On Tue, May 5, 2015 at 9:45 AM Marius Danciu marius.dan...@gmail.com
wrote:

 Hi Imran,

 Yes that's what MyPartitioner does. I do see (using traces from
 MyPartitioner) that the key is partitioned on partition 0 but then I see
 this record arriving in both Yarn containers (I see it in the logs).
 Basically I need to emulate a Hadoop map-reduce job in Spark and groupByKey
 seemed a natural fit ( ... I am aware of its limitations).

 Thanks,
 Marius

 On Mon, May 4, 2015 at 10:45 PM Imran Rashid iras...@cloudera.com wrote:

 Hi Marius,

 I am also a little confused -- are you saying that myPartitions is
 basically something like:

 class MyPartitioner extends Partitioner {
   def numPartitions = 1
   def getPartition(key: Any) = 0
 }

 ??

 If so, I don't understand how you'd ever end up data in two partitions.
 Indeed, than everything before the call to partitionBy(myPartitioner) is
 somewhat irrelevant.  The important point is the partitionsBy should put
 all the data in one partition, and then the operations after that do not
 move data between partitions.  so if you're really observing data in two
 partitions, then it would good to know more about what version of spark you
 are on, your data etc. as it sounds like a bug.

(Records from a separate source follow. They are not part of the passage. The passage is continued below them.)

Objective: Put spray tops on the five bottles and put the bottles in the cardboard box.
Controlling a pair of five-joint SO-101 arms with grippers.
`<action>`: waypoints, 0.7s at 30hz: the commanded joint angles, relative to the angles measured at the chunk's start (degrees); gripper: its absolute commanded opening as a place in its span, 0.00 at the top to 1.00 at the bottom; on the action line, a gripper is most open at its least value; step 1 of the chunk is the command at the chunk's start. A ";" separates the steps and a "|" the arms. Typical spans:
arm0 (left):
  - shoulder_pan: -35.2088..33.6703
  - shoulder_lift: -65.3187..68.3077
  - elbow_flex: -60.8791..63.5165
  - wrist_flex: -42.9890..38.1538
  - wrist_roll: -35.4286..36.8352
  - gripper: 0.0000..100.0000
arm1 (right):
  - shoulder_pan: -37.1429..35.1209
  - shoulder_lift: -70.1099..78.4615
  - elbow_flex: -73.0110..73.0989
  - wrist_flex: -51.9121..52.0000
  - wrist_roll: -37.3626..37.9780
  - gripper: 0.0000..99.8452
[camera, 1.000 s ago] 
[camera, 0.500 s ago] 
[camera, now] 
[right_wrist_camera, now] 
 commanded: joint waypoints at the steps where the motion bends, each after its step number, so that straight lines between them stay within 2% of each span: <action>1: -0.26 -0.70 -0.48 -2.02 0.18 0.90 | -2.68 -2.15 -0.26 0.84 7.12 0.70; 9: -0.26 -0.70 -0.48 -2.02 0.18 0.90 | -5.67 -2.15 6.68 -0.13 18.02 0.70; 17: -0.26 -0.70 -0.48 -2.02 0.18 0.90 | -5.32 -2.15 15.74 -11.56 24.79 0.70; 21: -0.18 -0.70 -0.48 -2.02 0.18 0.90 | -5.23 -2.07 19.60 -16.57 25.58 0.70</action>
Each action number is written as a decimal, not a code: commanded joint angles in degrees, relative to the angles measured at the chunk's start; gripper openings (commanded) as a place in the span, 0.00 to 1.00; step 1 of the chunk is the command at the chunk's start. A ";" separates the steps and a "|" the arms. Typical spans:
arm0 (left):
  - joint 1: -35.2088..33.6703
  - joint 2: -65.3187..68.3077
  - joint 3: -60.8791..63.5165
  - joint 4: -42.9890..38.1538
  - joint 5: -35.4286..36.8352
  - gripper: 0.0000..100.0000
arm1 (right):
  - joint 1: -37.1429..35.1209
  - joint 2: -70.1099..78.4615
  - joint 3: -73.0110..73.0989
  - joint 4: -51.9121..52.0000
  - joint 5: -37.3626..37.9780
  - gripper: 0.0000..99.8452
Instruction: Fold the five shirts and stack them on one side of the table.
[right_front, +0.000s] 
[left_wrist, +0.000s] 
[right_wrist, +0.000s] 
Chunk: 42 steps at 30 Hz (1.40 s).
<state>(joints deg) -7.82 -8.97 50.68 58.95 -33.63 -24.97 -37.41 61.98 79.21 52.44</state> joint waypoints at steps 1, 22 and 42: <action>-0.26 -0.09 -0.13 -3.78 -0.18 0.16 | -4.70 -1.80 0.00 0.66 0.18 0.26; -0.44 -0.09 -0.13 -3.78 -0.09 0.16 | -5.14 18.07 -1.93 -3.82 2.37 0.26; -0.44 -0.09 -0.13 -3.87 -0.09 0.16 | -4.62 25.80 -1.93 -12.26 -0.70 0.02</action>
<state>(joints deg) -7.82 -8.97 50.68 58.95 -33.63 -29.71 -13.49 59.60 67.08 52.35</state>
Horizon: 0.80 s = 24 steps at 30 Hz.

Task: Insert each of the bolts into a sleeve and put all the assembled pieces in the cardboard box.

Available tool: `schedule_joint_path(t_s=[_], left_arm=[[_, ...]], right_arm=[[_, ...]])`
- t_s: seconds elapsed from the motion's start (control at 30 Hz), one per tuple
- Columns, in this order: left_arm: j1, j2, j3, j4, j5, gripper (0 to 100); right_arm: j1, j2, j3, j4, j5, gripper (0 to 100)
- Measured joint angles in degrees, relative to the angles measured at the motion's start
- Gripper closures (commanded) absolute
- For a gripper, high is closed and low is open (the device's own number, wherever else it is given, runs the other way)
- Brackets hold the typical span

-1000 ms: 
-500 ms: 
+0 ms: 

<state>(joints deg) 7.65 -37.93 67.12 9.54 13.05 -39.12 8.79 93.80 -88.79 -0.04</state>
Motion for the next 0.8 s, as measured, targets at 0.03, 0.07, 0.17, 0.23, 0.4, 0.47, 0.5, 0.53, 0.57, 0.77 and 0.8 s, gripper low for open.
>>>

 But, I have a feeling there is some misunderstanding about what your
 partitioner is doing.  Eg., I think doing groupByKey followed by sortByKey
 doesn't make a lot of sense -- in general one sortByKey is all you need
 (its not exactly the same, but most probably close enough, and avoids doing
 another expensive shuffle).  If you can share a bit more information on
 your partitioner, and what properties you need for your f, that might
 help.

 thanks,
 Imran


 On Tue, Apr 28, 2015 at 7:10 AM, Marius Danciu marius.dan...@gmail.com
 wrote:

 Hello all,

 I have the following Spark (pseudo)code:

 rdd = mapPartitionsWithIndex(...)
 .mapPartitionsToPair(...)
 .groupByKey()
 .sortByKey(comparator)
 .partitionBy(myPartitioner)
 .mapPartitionsWithIndex(...)
 .mapPartitionsToPair( *f* )

 The input data has 2 input splits (yarn 2.6.0).
 myPartitioner partitions all the records on partition 0, which is
 correct, so the intuition is that f provided to the last transformation
 (mapPartitionsToPair) would run sequentially inside a single yarn
 container. However from yarn logs I do see that both yarn containers are
 processing records from the same partition ... and *sometimes*  the
 over all job fails (due to the code in f which expects a certain order of
 records) and yarn container 1 receives the records as expected, whereas
 yarn container 2 receives a subset of records ... for a reason I cannot
 explain and f fails.

 The overall behavior of this job is that sometimes it succeeds and
 sometimes it fails ... apparently due to inconsistent propagation of sorted
 records to yarn containers.


 If any of this makes any sense to you, please let me know what I am
 missing.



 Best,
 Marius





Re: Spark partitioning question

2015-05-05 Thread Marius Danciu
Hi Imran,

Yes that's what MyPartitioner does. I do see (using traces from
MyPartitioner) that the key is partitioned on partition 0 but then I see
this record arriving in both Yarn containers (I see it in the logs).
Basically I need to emulate a Hadoop map-reduce job in Spark and groupByKey
seemed a natural fit ( ... I am aware of its limitations).

Thanks,
Marius

On Mon, May 4, 2015 at 10:45 PM Imran Rashid iras...@cloudera.com wrote:

 Hi Marius,

 I am also a little confused -- are you saying that myPartitions is
 basically something like:

 class MyPartitioner extends Partitioner {
   def numPartitions = 1
   def getPartition(key: Any) = 0
 }

 ??

 If so, I don't understand how you'd ever end up data in two partitions.
 Indeed, than everything before the call to partitionBy(myPartitioner) is
 somewhat irrelevant.  The important point is the partitionsBy should put
 all the data in one partition, and then the operations after that do not
 move data between partitions.  so if you're really observing data in two
 partitions, then it would good to know more about what version of spark you
 are on, your data etc. as it sounds like a bug.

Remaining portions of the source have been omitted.